■ Description of the task:
Wherever a line in the material contains the word "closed", copy that line.
** Opening Information supplied block **
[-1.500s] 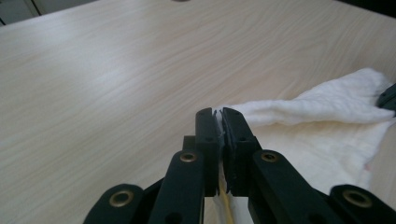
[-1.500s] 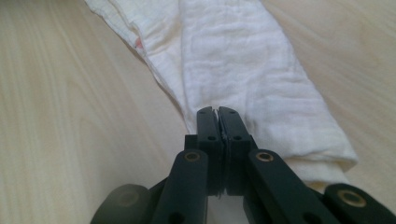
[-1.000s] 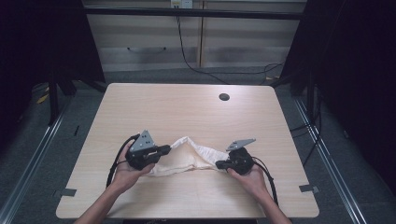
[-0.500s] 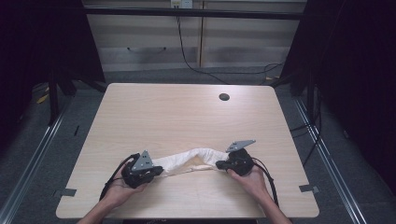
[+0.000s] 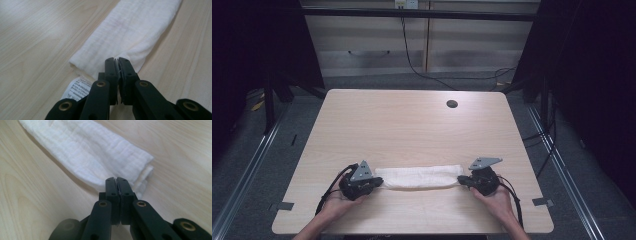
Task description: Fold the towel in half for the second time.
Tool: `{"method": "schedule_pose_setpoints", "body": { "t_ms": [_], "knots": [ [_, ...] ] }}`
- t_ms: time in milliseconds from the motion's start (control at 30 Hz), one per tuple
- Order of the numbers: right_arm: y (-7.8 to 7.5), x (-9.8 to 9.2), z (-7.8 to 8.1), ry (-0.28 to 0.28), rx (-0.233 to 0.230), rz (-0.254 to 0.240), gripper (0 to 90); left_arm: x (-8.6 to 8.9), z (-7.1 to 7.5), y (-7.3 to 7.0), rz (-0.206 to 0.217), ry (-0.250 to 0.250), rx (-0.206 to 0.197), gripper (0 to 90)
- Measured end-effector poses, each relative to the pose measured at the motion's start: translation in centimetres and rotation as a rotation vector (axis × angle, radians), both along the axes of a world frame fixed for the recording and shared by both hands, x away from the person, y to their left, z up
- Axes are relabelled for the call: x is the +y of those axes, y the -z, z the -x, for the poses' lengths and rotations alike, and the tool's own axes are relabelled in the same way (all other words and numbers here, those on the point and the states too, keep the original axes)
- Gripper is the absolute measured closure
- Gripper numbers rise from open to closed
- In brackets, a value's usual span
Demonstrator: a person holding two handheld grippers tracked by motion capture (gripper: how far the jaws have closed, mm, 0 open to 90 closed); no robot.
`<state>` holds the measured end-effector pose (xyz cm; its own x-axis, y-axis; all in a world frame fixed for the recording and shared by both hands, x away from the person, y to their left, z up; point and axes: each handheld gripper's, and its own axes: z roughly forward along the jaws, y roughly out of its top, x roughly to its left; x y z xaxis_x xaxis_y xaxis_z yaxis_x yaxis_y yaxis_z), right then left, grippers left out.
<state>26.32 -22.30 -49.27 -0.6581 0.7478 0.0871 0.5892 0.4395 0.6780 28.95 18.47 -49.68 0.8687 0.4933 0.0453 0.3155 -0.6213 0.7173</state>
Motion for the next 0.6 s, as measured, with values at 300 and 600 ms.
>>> {"method": "schedule_pose_setpoints", "body": {
  "t_ms": [300, 600],
  "knots": [
    [0.4, -0.4, -0.4, 0.012, -0.001, -0.033, 89.0, 0.1, -1.4, 0.4, 0.038, -0.03, 0.004, 86.2],
    [0.6, -0.6, -1.6, 0.058, 0.017, -0.069, 89.0, 0.1, -2.2, 0.6, 0.043, -0.055, -0.023, 86.2]
  ]
}}
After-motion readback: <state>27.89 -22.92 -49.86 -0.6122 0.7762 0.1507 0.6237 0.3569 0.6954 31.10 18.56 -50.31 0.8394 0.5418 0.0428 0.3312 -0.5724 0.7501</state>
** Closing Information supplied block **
■ Answer box:
- Gripper numbers rise from open to closed
Demonstrator: a person holding two handheld grippers tracked by motion capture (gripper: how far the jaws have closed, mm, 0 open to 90 closed); no robot.

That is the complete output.